▶ **Goal of the exercise**
Within the data that follows, set down exactly the lines from the one containing "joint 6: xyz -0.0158" through the one containing "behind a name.", both ends included.

───

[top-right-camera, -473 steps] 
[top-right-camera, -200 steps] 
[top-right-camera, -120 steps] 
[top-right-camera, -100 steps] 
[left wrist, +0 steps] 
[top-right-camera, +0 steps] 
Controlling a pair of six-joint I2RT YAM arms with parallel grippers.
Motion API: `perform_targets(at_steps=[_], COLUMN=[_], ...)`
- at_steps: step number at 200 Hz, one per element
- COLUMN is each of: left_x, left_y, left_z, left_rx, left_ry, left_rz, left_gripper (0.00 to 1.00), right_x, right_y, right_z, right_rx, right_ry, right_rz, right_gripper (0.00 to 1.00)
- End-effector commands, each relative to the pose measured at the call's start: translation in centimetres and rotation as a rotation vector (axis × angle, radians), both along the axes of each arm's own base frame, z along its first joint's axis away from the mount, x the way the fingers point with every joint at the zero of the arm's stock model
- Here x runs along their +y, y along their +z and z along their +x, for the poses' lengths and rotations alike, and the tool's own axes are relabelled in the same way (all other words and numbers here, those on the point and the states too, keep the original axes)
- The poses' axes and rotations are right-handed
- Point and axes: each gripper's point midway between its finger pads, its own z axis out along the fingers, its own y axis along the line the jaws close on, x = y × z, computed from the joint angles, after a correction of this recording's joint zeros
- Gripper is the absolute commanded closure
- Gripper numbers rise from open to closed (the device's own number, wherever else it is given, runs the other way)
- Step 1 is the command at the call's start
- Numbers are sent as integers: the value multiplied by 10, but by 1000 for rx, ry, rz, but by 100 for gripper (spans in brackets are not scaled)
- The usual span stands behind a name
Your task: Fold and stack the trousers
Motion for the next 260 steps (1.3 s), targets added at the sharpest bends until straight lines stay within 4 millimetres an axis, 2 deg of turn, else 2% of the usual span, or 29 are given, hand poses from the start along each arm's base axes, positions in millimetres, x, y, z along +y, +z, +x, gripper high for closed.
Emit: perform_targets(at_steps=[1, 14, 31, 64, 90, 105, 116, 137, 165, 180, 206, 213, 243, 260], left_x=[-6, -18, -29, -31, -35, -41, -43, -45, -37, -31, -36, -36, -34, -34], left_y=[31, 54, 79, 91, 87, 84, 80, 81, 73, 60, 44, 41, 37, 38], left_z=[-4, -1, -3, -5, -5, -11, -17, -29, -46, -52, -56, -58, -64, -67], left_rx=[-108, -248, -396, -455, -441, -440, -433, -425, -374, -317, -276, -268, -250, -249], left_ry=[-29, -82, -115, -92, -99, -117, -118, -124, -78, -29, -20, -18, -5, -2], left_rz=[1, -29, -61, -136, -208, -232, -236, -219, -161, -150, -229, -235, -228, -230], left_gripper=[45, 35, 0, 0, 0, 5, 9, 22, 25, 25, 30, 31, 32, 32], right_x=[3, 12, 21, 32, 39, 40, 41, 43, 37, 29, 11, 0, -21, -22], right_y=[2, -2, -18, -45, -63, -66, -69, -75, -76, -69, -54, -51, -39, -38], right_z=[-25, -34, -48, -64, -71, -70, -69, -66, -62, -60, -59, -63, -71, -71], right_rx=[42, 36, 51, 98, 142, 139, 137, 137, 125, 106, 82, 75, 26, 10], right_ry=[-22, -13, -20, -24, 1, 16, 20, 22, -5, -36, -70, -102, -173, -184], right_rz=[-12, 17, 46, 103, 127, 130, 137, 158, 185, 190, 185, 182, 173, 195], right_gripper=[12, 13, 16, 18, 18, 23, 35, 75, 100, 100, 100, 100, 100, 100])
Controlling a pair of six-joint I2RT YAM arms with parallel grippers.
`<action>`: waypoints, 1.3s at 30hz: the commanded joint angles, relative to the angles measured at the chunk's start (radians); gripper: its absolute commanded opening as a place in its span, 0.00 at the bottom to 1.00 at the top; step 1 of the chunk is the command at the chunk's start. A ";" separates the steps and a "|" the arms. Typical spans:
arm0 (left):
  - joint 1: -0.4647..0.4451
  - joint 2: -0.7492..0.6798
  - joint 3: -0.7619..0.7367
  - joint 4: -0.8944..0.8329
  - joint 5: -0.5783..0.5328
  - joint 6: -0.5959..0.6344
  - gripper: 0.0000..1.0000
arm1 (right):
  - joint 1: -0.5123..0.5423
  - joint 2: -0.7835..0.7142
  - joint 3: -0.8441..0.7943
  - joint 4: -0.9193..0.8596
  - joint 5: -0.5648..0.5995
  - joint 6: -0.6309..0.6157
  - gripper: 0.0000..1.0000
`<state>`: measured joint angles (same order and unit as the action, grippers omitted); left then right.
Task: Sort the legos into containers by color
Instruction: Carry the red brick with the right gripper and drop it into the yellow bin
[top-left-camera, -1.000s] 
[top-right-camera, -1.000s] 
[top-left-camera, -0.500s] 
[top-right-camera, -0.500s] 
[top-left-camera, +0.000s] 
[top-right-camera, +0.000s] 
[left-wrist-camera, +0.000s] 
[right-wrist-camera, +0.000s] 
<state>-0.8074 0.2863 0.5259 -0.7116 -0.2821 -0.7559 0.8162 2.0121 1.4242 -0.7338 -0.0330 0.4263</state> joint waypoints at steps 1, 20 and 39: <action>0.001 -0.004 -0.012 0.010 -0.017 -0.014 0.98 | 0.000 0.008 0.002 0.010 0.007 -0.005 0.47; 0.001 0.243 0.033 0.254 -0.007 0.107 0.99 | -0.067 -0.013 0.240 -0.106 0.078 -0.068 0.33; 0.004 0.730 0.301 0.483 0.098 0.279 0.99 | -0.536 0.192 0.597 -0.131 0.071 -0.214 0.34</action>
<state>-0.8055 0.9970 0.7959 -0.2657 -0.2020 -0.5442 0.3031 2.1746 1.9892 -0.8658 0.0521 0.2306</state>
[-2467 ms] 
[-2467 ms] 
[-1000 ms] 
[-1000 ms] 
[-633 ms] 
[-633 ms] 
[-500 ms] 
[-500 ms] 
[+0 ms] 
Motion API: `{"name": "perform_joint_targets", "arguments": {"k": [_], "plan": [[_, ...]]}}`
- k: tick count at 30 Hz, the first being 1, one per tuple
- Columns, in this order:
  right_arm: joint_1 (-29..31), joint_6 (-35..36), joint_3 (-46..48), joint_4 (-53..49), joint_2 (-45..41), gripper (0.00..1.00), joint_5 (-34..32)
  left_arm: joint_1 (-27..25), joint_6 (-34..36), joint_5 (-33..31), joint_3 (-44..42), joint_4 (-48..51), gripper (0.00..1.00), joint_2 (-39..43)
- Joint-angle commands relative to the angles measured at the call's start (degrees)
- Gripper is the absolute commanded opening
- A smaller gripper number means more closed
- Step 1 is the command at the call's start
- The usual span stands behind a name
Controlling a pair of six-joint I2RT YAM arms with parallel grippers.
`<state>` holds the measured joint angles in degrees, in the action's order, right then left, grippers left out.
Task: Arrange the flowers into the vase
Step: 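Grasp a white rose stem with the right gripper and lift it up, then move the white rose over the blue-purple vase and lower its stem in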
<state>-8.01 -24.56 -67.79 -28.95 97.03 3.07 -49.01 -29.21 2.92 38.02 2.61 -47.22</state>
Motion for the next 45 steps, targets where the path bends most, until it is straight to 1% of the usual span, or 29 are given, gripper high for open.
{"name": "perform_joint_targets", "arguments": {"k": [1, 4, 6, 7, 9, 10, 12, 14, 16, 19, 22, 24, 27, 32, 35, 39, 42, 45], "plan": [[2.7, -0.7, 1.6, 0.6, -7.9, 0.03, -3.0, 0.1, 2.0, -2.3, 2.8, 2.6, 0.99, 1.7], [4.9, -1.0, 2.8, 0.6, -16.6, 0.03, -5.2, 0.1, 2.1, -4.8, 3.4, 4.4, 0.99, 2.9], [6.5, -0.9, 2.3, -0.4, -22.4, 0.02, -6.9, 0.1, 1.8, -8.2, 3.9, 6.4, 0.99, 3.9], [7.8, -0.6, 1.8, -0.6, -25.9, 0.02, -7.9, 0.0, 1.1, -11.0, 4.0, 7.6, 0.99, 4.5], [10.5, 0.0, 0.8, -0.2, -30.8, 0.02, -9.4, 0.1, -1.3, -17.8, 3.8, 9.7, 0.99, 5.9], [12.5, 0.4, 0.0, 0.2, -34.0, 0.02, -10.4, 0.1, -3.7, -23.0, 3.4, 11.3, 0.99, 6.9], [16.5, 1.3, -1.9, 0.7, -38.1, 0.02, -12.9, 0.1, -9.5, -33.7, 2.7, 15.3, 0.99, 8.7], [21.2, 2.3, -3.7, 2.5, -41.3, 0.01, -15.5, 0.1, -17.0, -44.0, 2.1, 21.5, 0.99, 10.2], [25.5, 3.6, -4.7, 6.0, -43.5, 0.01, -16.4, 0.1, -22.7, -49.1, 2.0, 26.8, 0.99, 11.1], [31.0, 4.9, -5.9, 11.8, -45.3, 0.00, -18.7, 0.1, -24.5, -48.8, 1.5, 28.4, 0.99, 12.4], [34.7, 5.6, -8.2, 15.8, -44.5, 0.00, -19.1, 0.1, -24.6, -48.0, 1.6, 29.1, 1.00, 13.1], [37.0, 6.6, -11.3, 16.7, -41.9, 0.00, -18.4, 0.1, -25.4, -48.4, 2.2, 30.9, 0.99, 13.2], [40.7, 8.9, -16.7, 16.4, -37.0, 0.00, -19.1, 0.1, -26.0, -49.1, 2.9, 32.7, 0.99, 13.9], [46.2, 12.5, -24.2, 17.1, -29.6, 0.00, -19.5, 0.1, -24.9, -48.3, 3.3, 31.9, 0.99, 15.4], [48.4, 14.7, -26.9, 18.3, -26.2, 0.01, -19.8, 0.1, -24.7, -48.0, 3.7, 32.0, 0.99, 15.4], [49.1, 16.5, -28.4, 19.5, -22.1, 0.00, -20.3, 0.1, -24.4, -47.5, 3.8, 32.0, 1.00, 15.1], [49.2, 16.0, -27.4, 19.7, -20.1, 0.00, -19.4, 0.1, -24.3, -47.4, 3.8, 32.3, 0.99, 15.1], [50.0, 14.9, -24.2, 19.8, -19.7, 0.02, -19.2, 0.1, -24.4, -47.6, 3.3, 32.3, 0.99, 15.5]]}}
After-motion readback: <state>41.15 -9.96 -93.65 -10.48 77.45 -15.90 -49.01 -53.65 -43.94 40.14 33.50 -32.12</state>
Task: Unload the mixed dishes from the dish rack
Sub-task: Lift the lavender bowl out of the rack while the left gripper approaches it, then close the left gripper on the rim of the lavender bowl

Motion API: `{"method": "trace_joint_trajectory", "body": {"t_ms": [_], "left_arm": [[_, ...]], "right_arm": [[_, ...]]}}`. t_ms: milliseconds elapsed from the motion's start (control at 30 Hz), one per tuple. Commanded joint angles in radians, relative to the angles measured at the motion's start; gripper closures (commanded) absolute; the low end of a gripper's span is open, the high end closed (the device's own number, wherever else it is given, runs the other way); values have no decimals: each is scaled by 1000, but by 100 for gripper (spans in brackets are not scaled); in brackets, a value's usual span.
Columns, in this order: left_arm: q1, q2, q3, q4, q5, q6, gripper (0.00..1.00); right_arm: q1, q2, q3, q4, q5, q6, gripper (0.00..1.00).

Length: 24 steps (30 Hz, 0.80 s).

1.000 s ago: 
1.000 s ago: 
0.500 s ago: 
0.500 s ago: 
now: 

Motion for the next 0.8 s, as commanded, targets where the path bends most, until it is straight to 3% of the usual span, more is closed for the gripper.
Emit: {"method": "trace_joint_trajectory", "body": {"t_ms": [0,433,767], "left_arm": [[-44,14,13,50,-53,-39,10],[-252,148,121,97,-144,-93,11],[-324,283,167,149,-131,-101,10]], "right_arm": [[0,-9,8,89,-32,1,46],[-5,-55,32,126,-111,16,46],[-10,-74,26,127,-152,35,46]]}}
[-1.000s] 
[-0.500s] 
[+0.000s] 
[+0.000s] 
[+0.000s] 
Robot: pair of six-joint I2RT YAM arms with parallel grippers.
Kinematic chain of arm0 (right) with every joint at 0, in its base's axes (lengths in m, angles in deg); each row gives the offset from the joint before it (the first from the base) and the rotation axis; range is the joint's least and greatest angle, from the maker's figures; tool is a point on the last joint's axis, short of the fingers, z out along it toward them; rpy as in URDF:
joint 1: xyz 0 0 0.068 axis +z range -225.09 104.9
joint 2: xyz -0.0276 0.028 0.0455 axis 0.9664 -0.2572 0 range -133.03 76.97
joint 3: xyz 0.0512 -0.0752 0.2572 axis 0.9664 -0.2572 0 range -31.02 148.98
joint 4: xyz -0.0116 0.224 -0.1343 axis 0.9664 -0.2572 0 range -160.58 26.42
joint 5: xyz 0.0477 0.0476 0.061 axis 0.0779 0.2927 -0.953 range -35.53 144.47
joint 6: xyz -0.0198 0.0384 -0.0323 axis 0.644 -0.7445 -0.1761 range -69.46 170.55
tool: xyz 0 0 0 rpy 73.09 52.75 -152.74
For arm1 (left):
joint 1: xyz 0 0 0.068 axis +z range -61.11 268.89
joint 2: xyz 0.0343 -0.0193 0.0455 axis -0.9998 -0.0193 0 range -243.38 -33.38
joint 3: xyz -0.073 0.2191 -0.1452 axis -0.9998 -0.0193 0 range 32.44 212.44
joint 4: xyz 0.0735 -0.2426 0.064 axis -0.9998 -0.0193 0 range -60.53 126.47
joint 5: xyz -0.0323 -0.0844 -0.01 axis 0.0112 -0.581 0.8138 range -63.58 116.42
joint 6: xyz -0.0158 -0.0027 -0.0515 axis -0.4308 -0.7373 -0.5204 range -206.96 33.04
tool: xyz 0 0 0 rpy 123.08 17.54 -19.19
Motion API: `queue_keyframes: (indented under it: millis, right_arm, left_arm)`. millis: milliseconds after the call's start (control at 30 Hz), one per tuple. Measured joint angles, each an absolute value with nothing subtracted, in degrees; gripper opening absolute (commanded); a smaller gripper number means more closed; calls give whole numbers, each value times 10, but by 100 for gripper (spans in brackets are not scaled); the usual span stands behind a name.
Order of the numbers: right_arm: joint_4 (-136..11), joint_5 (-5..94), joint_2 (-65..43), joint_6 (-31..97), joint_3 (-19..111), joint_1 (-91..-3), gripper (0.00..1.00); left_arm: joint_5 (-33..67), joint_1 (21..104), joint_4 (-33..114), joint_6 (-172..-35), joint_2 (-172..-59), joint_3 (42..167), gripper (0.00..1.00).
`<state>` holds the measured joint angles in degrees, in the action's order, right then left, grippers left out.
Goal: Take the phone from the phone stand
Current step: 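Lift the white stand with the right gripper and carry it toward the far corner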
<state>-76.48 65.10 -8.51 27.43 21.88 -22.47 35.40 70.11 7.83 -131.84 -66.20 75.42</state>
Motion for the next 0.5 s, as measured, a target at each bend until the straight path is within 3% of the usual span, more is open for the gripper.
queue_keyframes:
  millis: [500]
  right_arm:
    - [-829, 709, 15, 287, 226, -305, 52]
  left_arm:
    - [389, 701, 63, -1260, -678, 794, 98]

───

▶ **The completed task**
joint 6: xyz -0.0158 -0.0027 -0.0515 axis -0.4308 -0.7373 -0.5204 range -206.96 33.04
tool: xyz 0 0 0 rpy 123.08 17.54 -19.19
Motion API: `queue_keyframes: (indented under it: millis, right_arm, left_arm)`. millis: milliseconds after the call's start (control at 30 Hz), one per tuple. Measured joint angles, each an absolute value with nothing subtracted, in degrees; gripper opening absolute (commanded); a smaller gripper number means more closed; calls give whole numbers, each value times 10, but by 100 for gripper (spans in brackets are not scaled); the usual span stands behind a name.

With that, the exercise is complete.